Three and a half years ago, she had thought the solution to all her problems was to disappear with Riley, somewhere enviable and romantic and far away, somewhere like Paris, thinking that if they could just be alone together, without interference from anyone back home, they would be happy again. His love for her, abundant as it was, would make up for everything she had left behind, and her love for him—if not as potent as it once was, at least as rigorous—would always keep him close to her. He’ll never leave you, Alls had said. And now here she was, alone in Paris in a room full of antiques (the likes of which she could not even have imagined then), fearing that he would find her, that she would finally be alone in Paris with her husband.
Three silent years stood between them.
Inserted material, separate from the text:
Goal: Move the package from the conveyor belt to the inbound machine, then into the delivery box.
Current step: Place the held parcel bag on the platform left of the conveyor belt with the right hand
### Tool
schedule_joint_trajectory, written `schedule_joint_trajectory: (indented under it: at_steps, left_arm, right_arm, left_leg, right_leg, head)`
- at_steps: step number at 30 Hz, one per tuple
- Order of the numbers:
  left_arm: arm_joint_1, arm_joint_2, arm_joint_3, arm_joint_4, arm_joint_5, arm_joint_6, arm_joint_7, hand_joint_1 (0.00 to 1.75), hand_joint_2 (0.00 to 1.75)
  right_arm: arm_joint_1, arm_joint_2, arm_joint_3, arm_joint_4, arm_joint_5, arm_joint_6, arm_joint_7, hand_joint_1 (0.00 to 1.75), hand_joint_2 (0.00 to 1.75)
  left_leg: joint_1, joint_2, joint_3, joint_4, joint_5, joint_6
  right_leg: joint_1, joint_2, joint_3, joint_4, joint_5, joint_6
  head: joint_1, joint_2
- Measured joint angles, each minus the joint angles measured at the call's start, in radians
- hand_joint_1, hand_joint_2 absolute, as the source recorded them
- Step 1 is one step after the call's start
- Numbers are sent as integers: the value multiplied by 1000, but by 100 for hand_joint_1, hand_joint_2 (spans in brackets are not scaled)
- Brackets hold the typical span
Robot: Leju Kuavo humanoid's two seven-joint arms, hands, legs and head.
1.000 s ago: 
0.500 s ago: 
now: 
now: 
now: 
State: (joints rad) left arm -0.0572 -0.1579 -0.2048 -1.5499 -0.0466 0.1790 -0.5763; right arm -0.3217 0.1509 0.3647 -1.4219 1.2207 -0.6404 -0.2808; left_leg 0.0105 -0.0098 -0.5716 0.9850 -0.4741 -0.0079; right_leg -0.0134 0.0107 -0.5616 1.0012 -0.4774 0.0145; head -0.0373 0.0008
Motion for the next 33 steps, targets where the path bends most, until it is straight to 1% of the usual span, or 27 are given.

She imagined that with each passing month, he tapped new reserves of rage. But those were the admissible fears. Uglier by far was the fear that he had forgiven her. She could see him convincing himself that they’d merely hit a rough patch. He would appear one day out of nowhere, yet another of his grand gestures, ready to be loved again. Finally, there was the fear of his eyes on her, of seeing in them a reflection of a girl she’d left in America.